# EXERCISE BRIEF
All the data below needs to be retyped exactly as shown.
*** Block opens ***
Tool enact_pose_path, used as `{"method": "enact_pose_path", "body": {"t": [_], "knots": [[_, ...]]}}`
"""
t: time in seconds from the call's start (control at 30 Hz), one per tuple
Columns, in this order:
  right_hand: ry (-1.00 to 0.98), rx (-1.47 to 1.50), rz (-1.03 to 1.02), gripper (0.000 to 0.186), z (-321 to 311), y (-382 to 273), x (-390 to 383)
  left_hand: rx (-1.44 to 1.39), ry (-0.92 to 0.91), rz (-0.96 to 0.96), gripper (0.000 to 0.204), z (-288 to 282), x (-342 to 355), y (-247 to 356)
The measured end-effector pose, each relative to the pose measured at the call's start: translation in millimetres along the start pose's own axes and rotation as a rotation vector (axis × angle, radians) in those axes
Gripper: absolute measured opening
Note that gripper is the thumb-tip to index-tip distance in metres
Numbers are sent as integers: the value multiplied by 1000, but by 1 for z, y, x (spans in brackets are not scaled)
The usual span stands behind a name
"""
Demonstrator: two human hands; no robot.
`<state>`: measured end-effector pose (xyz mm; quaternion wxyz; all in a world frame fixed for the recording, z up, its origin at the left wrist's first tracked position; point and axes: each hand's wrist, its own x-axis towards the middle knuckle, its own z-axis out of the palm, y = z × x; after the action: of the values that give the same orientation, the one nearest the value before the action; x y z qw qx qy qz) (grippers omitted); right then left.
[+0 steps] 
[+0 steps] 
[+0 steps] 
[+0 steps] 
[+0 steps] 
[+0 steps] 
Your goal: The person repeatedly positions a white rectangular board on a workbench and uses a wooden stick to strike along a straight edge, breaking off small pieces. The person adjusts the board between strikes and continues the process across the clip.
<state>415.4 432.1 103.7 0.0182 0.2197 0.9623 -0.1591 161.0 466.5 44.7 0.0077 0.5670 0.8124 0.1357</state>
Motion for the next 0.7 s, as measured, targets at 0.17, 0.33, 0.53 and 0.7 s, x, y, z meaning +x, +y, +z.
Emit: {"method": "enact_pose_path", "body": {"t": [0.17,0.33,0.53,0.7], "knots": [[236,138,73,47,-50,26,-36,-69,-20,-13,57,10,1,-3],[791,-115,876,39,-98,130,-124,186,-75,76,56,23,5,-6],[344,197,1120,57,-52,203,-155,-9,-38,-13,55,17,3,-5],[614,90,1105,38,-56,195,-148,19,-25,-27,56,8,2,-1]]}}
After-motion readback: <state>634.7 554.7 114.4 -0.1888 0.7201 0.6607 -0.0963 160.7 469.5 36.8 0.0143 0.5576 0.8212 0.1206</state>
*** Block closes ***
# TASK RESULT
Tool enact_pose_path, used as `{"method": "enact_pose_path", "body": {"t": [_], "knots": [[_, ...]]}}`
"""
t: time in seconds from the call's start (control at 30 Hz), one per tuple
Columns, in this order:
  right_hand: ry (-1.00 to 0.98), rx (-1.47 to 1.50), rz (-1.03 to 1.02), gripper (0.000 to 0.186), z (-321 to 311), y (-382 to 273), x (-390 to 383)
  left_hand: rx (-1.44 to 1.39), ry (-0.92 to 0.91), rz (-0.96 to 0.96), gripper (0.000 to 0.204), z (-288 to 282), x (-342 to 355), y (-247 to 356)
The measured end-effector pose, each relative to the pose measured at the call's start: translation in millimetres along the start pose's own axes and rotation as a rotation vector (axis × angle, radians) in those axes
Gripper: absolute measured opening
Note that gripper is the thumb-tip to index-tip distance in metres
Numbers are sent as integers: the value multiplied by 1000, but by 1 for z, y, x (spans in brackets are not scaled)
The usual span stands behind a name
"""
Demonstrator: two human hands; no robot.
`<state>`: measured end-effector pose (xyz mm; quaternion wxyz; all in a world frame fixed for the recording, z up, its origin at the left wrist's first tracked position; point and axes: each hand's wrist, its own x-axis towards the middle knuckle, its own z-axis out of the palm, y = z × x; after the action: of the values that give the same orientation, the one nearest the value before the action; x y z qw qx qy qz) (grippers omitted); right then left.
[+0 steps] 
[+0 steps] 
[+0 steps] 
[+0 steps] 
[+0 steps] 
[+0 steps] 
Your goal: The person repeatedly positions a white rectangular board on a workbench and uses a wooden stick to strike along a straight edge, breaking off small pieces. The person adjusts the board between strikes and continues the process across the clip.
<state>415.4 432.1 103.7 0.0182 0.2197 0.9623 -0.1591 161.0 466.5 44.7 0.0077 0.5670 0.8124 0.1357</state>
Motion for the next 0.7 s, as measured, targets at 0.17, 0.33, 0.53 and 0.7 s, x, y, z meaning +x, +y, +z.
Emit: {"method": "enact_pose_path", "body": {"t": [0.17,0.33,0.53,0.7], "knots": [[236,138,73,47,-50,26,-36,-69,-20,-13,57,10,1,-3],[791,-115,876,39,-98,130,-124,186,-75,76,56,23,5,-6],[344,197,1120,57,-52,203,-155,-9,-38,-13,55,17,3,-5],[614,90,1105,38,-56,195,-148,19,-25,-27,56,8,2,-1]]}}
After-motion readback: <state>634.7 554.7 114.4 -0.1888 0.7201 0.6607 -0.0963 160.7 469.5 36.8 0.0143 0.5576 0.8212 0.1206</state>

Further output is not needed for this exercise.